La zona di produzione del Prosciutto di Parma comprende una buona parte della provincia di Parma, per la precisione quella compresa fra l’Appennino, la Via Emilia e i corsi del torrente Stirone e del fiume Enza, nei pressi del confine con la provincia di Reggio Emilia.
Il territorio riservato alla produzione del San Daniele ha un’estensione assai più limitata.
Il vero Prosciutto di San Daniele DOP può essere realizzato solo nell’omonimo comune del Friuli, in provincia di Udine.
La salatura è una delle fasi più delicate della lavorazione dei prosciutti.
Per il Prosciutto di Parma, le parti esterne, quelle della cotenna, sono trattate con sale umido; la carne vera e propria, al contrario, solo con il sale a secco.
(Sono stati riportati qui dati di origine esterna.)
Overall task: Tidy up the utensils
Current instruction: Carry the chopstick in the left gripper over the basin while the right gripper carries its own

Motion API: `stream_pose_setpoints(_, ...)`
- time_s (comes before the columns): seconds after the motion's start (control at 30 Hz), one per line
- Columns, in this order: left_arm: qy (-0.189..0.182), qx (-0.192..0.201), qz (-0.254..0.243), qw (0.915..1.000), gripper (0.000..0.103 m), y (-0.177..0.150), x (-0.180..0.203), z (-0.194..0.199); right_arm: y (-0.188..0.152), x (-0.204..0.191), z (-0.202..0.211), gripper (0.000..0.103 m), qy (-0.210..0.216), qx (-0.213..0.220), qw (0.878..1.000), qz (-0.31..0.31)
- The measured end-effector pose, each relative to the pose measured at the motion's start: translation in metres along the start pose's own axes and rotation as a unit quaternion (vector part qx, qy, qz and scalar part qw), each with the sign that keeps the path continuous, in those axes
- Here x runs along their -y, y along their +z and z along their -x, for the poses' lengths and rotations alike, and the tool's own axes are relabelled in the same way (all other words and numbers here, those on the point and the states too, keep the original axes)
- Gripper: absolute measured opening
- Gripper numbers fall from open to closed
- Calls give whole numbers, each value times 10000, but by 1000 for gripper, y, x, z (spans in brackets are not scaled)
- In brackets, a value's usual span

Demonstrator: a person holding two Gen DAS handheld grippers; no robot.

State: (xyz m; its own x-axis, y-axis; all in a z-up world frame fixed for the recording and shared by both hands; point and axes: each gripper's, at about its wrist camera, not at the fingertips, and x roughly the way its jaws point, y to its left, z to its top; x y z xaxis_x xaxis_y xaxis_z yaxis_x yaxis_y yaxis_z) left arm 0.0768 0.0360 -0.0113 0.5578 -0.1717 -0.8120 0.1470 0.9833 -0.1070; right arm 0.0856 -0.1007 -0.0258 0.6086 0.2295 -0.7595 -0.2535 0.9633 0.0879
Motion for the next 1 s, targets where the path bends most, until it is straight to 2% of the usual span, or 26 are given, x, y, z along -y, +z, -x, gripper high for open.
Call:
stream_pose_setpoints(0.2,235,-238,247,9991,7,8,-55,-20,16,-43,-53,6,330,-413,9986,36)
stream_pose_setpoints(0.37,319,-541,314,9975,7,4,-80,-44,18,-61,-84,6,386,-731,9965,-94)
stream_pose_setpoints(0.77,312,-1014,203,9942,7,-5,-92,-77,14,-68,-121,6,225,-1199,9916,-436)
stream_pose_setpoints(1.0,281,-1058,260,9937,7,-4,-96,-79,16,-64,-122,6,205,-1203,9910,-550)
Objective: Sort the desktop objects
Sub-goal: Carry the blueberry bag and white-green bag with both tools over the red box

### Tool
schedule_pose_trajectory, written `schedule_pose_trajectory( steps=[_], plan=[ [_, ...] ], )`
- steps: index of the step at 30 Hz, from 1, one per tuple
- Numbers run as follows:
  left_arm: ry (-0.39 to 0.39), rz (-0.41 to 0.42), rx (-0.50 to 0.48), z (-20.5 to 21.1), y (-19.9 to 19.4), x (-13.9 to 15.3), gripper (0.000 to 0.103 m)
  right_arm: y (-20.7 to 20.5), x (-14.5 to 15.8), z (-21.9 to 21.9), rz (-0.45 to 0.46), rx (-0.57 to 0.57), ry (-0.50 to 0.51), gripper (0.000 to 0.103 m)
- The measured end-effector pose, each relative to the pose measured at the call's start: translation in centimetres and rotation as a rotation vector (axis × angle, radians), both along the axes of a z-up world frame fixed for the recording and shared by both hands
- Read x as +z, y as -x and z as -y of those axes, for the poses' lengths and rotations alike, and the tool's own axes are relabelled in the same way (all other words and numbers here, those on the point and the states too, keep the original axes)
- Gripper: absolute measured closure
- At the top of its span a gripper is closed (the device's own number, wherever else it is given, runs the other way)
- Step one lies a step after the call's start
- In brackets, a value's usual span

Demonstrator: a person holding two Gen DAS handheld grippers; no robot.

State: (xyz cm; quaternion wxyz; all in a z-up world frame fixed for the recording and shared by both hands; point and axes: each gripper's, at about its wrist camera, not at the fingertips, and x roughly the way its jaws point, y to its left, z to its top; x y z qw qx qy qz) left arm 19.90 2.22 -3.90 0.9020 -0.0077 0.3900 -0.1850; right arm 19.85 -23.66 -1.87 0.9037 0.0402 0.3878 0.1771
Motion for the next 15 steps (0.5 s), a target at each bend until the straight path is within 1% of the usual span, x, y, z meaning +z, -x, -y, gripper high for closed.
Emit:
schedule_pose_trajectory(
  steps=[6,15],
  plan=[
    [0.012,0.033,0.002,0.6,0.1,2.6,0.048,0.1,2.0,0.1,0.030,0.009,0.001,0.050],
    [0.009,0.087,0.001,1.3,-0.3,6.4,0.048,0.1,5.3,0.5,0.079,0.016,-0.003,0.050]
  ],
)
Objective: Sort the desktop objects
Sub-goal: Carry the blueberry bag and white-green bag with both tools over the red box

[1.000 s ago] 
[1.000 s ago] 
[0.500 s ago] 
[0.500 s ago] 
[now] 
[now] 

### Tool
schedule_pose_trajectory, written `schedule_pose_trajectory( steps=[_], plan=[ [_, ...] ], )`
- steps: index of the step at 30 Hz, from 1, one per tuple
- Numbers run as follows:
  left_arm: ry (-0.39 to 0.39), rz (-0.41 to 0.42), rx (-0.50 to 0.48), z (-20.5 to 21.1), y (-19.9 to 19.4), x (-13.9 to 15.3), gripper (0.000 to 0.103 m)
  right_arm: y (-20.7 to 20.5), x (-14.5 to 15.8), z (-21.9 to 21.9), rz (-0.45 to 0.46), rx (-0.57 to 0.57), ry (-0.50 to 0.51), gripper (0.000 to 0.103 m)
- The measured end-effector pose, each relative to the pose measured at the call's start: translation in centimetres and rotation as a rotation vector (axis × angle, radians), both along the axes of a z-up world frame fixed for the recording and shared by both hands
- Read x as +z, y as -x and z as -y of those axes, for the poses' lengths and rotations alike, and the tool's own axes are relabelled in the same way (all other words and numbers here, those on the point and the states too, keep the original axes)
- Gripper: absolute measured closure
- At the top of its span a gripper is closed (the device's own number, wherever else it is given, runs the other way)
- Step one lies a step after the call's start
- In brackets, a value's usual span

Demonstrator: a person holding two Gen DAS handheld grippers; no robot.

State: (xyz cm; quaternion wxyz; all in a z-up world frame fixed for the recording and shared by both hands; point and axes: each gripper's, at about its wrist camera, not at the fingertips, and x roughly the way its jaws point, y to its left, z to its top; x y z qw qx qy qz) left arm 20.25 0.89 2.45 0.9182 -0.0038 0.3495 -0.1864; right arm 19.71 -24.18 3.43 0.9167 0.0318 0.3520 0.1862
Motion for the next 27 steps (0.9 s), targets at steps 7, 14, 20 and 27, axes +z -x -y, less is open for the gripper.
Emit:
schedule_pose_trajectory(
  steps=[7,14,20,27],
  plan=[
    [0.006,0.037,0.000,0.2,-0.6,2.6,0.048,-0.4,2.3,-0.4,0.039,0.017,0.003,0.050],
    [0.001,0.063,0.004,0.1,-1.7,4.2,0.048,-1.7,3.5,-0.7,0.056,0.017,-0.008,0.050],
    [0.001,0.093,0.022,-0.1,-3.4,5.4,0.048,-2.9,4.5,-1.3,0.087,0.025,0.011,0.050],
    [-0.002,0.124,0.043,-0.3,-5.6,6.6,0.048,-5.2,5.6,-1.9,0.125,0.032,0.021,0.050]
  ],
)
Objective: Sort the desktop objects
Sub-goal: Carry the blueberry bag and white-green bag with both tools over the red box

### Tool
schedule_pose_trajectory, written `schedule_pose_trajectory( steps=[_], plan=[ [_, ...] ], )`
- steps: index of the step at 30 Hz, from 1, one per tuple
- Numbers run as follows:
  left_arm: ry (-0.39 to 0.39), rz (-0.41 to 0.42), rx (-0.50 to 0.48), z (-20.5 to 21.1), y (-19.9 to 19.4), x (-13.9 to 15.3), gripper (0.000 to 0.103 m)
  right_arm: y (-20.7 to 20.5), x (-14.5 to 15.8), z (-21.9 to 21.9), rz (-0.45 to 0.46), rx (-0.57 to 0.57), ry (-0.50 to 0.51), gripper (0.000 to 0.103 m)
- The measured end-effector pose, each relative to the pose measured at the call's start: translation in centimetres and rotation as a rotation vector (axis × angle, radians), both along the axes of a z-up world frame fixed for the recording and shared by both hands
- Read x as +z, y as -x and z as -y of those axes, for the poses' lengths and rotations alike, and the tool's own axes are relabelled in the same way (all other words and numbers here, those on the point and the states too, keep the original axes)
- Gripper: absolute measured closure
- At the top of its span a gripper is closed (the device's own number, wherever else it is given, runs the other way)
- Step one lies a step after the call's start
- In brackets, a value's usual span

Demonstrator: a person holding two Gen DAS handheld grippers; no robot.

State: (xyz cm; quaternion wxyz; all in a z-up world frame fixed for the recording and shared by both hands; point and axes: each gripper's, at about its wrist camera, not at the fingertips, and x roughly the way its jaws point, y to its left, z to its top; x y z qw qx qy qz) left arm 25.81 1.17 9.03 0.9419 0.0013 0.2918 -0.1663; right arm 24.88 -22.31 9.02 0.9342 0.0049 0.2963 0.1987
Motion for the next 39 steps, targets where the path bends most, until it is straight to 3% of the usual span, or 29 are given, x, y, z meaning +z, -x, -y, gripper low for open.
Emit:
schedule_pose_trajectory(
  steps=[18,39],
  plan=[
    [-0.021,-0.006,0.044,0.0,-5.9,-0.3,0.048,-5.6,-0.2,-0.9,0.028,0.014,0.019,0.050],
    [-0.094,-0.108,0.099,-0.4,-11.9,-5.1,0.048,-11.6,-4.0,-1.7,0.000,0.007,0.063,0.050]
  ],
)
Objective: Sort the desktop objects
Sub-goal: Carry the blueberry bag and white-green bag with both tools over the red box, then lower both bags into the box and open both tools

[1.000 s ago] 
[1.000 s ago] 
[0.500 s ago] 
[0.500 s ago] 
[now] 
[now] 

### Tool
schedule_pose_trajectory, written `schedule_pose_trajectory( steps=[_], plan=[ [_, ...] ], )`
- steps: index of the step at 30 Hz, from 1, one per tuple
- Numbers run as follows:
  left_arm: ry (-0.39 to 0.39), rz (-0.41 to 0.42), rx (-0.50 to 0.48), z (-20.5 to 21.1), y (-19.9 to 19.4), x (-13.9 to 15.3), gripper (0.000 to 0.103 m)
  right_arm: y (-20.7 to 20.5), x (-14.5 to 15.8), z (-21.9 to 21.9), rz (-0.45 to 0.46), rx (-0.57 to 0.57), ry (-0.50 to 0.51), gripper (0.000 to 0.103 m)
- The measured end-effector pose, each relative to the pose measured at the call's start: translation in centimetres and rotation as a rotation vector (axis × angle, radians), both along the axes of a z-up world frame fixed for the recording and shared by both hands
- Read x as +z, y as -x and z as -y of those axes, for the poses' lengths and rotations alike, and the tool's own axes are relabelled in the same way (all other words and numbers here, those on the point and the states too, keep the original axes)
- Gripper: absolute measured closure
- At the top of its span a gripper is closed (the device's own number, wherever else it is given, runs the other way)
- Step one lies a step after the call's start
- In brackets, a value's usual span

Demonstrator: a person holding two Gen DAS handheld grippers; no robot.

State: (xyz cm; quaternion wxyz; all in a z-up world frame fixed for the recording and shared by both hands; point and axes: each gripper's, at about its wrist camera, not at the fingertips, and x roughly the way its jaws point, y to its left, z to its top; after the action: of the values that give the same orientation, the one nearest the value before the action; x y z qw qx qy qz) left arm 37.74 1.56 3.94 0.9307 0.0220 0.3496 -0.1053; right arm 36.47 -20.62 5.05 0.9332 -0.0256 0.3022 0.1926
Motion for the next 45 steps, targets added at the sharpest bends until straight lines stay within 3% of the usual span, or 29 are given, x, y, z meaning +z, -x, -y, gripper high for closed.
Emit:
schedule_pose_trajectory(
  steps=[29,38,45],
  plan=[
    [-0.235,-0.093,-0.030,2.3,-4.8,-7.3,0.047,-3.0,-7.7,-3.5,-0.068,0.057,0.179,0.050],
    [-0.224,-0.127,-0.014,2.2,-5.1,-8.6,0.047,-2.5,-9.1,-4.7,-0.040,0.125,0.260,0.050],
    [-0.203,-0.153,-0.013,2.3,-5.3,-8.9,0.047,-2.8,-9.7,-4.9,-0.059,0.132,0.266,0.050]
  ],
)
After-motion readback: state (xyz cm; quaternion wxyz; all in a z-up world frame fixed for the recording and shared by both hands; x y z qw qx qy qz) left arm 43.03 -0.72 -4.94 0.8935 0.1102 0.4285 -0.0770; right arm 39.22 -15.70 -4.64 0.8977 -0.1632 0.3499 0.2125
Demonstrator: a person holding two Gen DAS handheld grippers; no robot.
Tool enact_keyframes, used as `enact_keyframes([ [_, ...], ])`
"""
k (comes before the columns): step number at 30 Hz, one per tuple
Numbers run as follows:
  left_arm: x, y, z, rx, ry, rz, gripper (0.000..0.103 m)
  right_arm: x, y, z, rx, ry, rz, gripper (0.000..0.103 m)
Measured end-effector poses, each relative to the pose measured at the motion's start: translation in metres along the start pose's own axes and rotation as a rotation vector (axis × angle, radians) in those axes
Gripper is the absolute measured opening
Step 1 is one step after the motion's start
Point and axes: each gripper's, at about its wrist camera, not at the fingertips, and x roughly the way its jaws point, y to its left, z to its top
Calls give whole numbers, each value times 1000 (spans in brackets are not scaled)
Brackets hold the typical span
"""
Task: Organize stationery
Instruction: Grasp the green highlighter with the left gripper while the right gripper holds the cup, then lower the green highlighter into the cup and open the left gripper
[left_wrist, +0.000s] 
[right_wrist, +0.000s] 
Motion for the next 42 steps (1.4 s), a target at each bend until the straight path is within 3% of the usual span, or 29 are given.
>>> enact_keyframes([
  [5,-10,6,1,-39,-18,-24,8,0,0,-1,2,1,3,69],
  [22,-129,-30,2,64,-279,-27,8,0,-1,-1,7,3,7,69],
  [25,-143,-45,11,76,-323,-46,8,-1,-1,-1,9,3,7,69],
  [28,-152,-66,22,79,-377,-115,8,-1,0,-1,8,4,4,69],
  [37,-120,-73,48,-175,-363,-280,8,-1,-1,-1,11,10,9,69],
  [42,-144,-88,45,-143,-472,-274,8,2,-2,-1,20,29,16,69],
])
Non così per il Prosciutto di San Daniele; nel caso dell’insaccato friulano, è ammessa solo la salatura a secco.
Altra differenza sta nella pressatura, non contemplata dal disciplinare di produzione del Prosciutto di Parma, prevista, invece, per il San Daniele; la pressatura permette al sale di penetrare più in profondità nella carne suina, in modo da agevolare la stagionatura.
Le cosce fresche usate per il Prosciutto di Parma devono pesare almeno 10 chilogrammi e la stagionatura non può mai essere inferiore ai 10 mesi, per i prosciutti fra i 7 e i 9 chili, o ai 12 mesi, se il prosciutto pesa più di 9 chili.
Per il Prosciutto di San Daniele, le cosce suine pesano almeno 12 chili e sono stagionate mai meno di 13 mesi.
L’aria asciutta che scende dalle montagne e dalle colline friulane fa maturare più velocemente i prosciutti.
Il Prosciutto di Parma termina con un gambo corto.
Al contrario, se hai avuto già occasione di tagliare un Prosciutto di San Daniele intero, ti sarai imbattuto nel suo zampino.
Il Prosciutto di Parma è tondeggiante.
Il San Daniele ha una forma più allungata e schiacciata, quasi fosse una chitarra.